None of these are coincidences. They are all responses to the same force. In any consumer market where the platform layer captures attention but cannot earn meaningful margin on the transaction, the only way to make the business work is to attach a lending product.
What this means
If you take this seriously, the conclusions are uncomfortable.
The next five years of consumer internet, globally, will be defined by which platforms built a lending business on a user base creditworthy enough to absorb the loans, and which tried to lend to users who turned out not to be.
Every founder pitching a consumer marketplace, a vertical SaaS for SMBs, a creator platform, a quick commerce app, or any consumer-facing business will eventually be asked, by their board, when they intend to add lending. The honest answer in most cases will be "we cannot, because our users will not repay." That answer will not be acceptable. The pivot will happen anyway. The losses will follow.

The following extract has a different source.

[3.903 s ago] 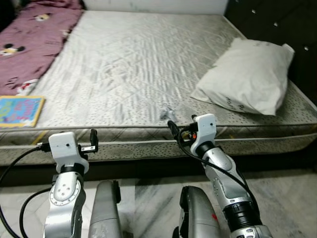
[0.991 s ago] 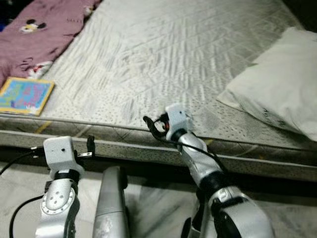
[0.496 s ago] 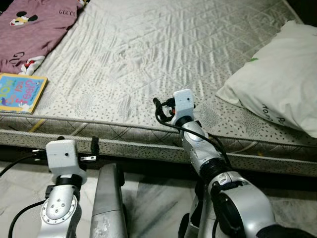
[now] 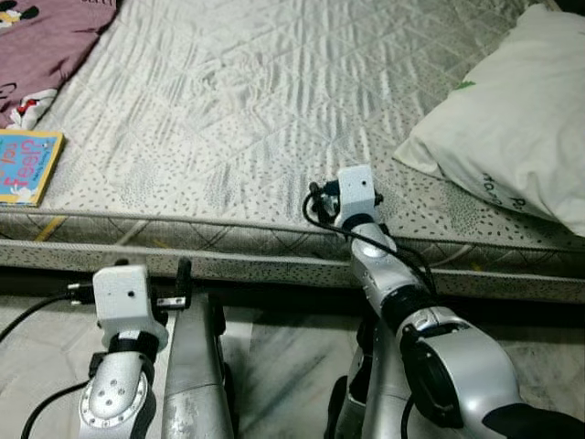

The regulatory environment, in every major market, will keep tightening. China moved first in 2020. India followed in 2022, 2023, and 2025. The US, through the CFPB and OCC, has been restricting non-bank lending. The EU has been hostile to embedded lending from the start. The path is the same in every country. The regulator eventually catches up to the fact that lending without a bank's capital requirements is not a clever business model. It is regulatory arbitrage. And regulatory arbitrage has a shelf life.
The winners in this next phase will not be the platforms with the biggest user bases. They will be the platforms whose user bases were, by accident or design, structurally creditworthy. CRED selected for this from the beginning. PhonePe inherited it from UPI demographics. Mercado Libre built it from e-commerce data. The platforms whose users came for cheap food delivery, free ride-hailing, or zero-MDR payments are now finding out that the same things that drove user acquisition also produced a user base that is, in aggregate, expensive to lend to.
The dominant business model of consumer internet, the one that has produced the largest valuations of the last decade, is not actually consumer internet. It is consumer credit, distributed through consumer internet. The Alipays and PhonePes and Grabs of the world are the largest non-bank lenders in their economies. They are valued as tech companies, but they earn as financial institutions. The gap between how they are seen and what they actually are is where most of their equity value sits.
In a world where attention is free, transactions are subsidised, and software is being commoditised by foundation models, the only product whose unit economics still produce real margin is credit. The consumer internet platforms of the next decade will be valued on the quality of their loan books. The ones that built creditworthy user bases will compound. The ones that did not will spend years explaining to investors why their NPAs are temporarily elevated, until they are quietly acquired by someone who knows how to do this properly.
The Ant Group cancellation in 2020 was not a Chinese story. It was a preview. Five years later, in markets from Mumbai to Jakarta to São Paulo, the same lesson is being learned by the same kinds of companies, in roughly the same order. The platforms that have figured out lending are now worth more than the platforms that built the original networks. The platforms that have not figured out lending are increasingly understood, by their own investors, to be cost centres waiting to be acquired.
Every road in consumer internet leads to lending. The question is not whether you arrive. The question is whether the people you brought with you can pay you back when you get there.
The customer acquisition was always the easy part. The collection is where the company is actually built.
All roads lead to lending because lending is the only road that pays.